• **WHAT TO PRODUCE**: Any pictures in the records below must be left out when you repeat the lines from the line containing "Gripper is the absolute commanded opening" through the line containing "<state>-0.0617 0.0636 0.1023" exactly.

• **ENTRIES SHOWN**:
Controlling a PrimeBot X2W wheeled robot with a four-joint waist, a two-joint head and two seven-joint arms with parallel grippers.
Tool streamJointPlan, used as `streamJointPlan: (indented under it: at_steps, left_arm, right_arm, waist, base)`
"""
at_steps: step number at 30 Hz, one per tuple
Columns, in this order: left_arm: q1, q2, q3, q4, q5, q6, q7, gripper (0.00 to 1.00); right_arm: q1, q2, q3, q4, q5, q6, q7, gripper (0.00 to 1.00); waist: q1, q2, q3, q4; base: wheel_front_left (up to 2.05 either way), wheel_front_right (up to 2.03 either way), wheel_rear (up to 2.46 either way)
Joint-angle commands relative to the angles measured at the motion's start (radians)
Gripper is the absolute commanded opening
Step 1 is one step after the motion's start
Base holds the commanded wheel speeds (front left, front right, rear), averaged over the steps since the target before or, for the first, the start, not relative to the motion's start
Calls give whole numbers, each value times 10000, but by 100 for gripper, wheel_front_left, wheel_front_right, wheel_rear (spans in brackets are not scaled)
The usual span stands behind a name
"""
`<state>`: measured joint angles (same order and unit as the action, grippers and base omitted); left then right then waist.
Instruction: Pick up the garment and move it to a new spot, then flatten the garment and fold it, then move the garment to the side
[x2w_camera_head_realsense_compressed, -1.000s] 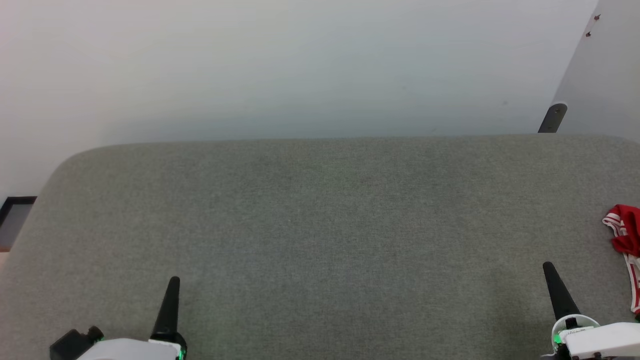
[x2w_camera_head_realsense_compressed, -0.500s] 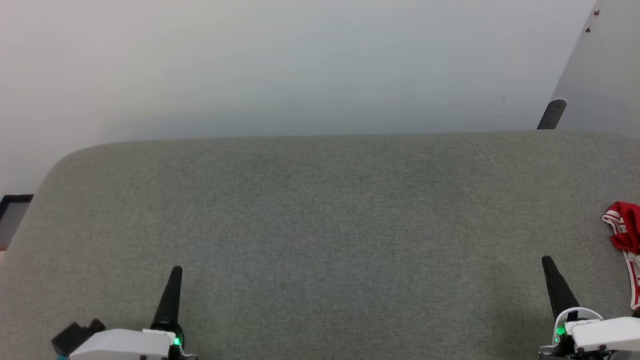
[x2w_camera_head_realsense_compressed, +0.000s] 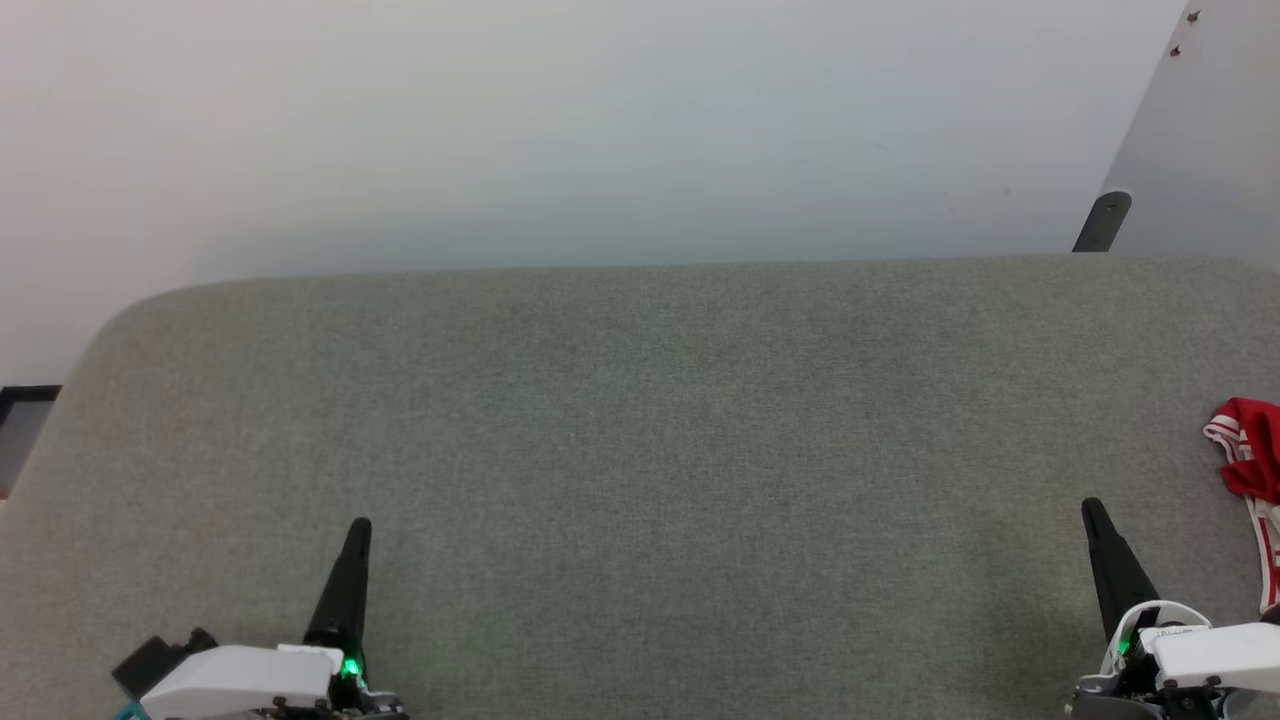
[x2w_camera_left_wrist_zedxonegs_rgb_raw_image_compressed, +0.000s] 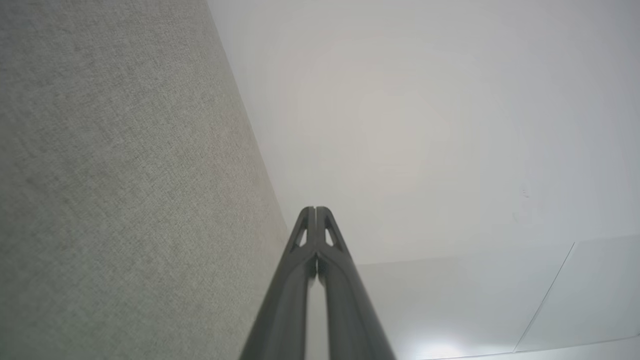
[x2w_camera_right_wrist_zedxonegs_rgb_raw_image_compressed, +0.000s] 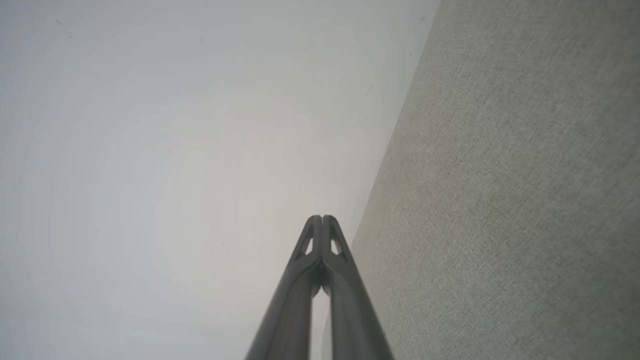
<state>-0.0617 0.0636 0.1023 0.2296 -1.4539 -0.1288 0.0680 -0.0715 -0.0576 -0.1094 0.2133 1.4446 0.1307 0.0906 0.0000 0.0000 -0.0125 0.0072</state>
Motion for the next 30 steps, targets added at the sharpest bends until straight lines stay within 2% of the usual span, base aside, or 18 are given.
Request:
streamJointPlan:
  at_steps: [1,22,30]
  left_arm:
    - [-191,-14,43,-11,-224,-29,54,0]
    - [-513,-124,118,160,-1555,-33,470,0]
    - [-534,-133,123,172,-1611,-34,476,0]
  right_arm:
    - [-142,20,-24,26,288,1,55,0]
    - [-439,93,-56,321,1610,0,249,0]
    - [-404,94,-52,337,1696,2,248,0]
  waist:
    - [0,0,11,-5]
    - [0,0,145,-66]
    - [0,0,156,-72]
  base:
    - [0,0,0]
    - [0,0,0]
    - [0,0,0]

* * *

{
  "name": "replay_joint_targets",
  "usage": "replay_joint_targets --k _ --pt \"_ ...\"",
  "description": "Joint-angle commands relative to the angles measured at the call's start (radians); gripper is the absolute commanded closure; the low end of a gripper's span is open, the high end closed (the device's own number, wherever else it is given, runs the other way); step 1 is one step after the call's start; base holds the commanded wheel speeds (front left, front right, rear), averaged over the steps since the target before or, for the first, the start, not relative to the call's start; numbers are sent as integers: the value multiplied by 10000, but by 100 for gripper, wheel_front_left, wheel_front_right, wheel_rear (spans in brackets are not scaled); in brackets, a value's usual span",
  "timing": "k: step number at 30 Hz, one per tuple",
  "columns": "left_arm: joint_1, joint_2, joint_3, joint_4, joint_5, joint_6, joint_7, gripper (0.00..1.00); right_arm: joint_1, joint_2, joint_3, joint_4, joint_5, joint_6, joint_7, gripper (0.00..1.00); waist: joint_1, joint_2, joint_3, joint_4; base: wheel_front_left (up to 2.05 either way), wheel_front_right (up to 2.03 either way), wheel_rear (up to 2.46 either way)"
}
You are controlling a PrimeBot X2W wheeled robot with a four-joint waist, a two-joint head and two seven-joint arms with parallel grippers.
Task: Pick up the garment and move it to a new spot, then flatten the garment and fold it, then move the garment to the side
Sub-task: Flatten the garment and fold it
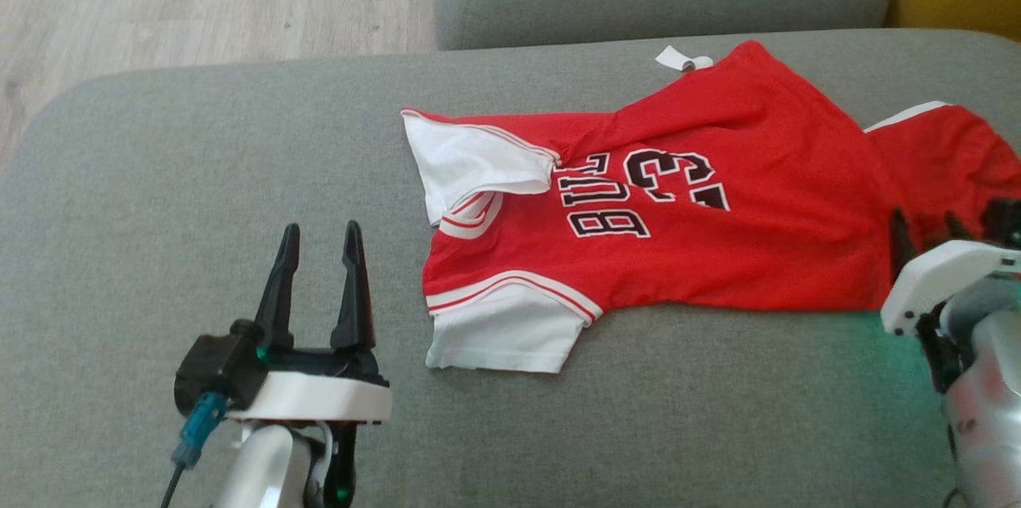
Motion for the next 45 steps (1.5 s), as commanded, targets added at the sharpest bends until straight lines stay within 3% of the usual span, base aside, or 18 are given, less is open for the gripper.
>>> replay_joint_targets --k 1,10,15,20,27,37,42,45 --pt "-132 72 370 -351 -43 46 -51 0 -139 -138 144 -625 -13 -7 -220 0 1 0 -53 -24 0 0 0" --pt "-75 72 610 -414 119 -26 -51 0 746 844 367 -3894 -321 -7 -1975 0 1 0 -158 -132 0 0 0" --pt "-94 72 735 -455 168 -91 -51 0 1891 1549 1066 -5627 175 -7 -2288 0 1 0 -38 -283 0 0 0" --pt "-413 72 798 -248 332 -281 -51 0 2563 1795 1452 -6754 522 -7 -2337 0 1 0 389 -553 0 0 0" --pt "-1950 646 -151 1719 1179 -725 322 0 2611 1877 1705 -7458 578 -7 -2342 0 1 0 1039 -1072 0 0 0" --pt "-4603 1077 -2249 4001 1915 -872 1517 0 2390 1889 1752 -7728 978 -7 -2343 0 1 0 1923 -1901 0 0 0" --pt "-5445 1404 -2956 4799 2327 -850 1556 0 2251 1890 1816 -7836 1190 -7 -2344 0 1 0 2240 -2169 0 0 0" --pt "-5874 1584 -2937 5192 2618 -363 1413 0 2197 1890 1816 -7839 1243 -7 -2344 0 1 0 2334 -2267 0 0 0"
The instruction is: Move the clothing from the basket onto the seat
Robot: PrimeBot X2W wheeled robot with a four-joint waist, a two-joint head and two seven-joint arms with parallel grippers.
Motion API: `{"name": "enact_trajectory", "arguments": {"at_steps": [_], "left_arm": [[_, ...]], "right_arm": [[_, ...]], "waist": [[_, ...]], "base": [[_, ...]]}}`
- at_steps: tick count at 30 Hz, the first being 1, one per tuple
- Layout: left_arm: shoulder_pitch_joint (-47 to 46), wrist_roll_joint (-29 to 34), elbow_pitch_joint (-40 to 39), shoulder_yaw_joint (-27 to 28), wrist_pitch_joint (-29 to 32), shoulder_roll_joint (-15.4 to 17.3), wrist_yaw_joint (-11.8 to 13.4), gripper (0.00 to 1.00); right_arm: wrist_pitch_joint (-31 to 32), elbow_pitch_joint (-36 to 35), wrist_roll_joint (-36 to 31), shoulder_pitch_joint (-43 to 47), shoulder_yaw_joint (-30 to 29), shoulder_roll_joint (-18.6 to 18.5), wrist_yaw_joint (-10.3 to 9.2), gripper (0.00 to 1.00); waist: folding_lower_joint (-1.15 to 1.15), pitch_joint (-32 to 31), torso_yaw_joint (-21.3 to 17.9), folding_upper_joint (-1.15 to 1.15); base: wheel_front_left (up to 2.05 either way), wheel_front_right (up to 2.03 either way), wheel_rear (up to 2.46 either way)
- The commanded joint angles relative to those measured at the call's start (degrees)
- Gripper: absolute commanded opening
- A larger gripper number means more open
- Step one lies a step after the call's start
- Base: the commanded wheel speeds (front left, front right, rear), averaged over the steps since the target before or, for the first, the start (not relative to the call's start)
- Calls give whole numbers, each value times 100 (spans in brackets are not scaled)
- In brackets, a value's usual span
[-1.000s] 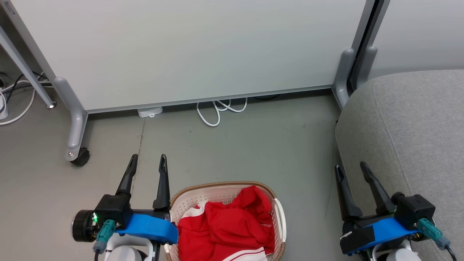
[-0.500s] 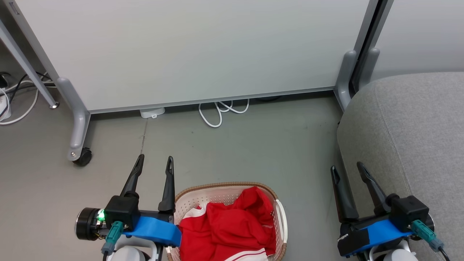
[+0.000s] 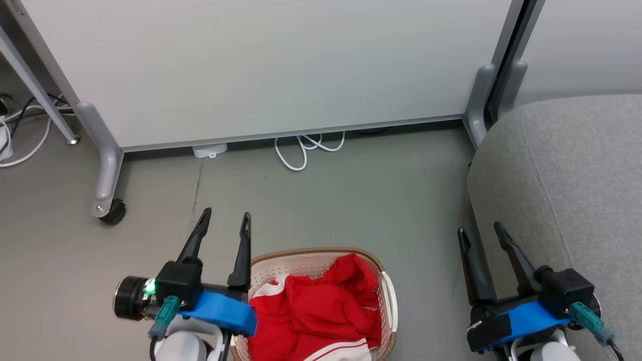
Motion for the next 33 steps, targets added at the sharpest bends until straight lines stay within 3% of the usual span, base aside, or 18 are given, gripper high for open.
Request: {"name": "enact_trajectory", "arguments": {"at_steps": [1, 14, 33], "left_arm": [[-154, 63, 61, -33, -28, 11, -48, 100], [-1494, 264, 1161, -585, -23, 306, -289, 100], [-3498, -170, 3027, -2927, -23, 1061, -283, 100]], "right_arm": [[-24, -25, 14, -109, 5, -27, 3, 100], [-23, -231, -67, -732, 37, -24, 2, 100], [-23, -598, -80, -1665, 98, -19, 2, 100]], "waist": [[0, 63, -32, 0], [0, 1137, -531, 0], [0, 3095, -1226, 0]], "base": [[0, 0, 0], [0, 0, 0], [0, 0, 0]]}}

• **ANSWER BOX**:
Gripper is the absolute commanded opening
Step 1 is one step after the motion's start
Base holds the commanded wheel speeds (front left, front right, rear), averaged over the steps since the target before or, for the first, the start, not relative to the motion's start
Calls give whole numbers, each value times 10000, but by 100 for gripper, wheel_front_left, wheel_front_right, wheel_rear (spans in brackets are not scaled)
The usual span stands behind a name
"""
`<state>`: measured joint angles (same order and unit as the action, grippers and base omitted); left then right then waist.
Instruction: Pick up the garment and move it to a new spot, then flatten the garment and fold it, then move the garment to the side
[x2w_camera_head_realsense_compressed, -1.000s] 
[x2w_camera_head_realsense_compressed, -0.500s] 
[x2w_camera_head_realsense_compressed, +0.000s] 
[x2w_camera_left_wrist_zedxonegs_rgb_raw_image_compressed, +0.000s] 
[x2w_camera_right_wrist_zedxonegs_rgb_raw_image_compressed, +0.000s] 
<state>-0.0617 0.0636 0.1023 0.2296 -1.4539 -0.1288 0.0680 -0.0715 -0.0576 -0.1094 0.2133 1.4446 0.1307 0.0906 0.0000 0.0000 -0.0125 0.0072</state>

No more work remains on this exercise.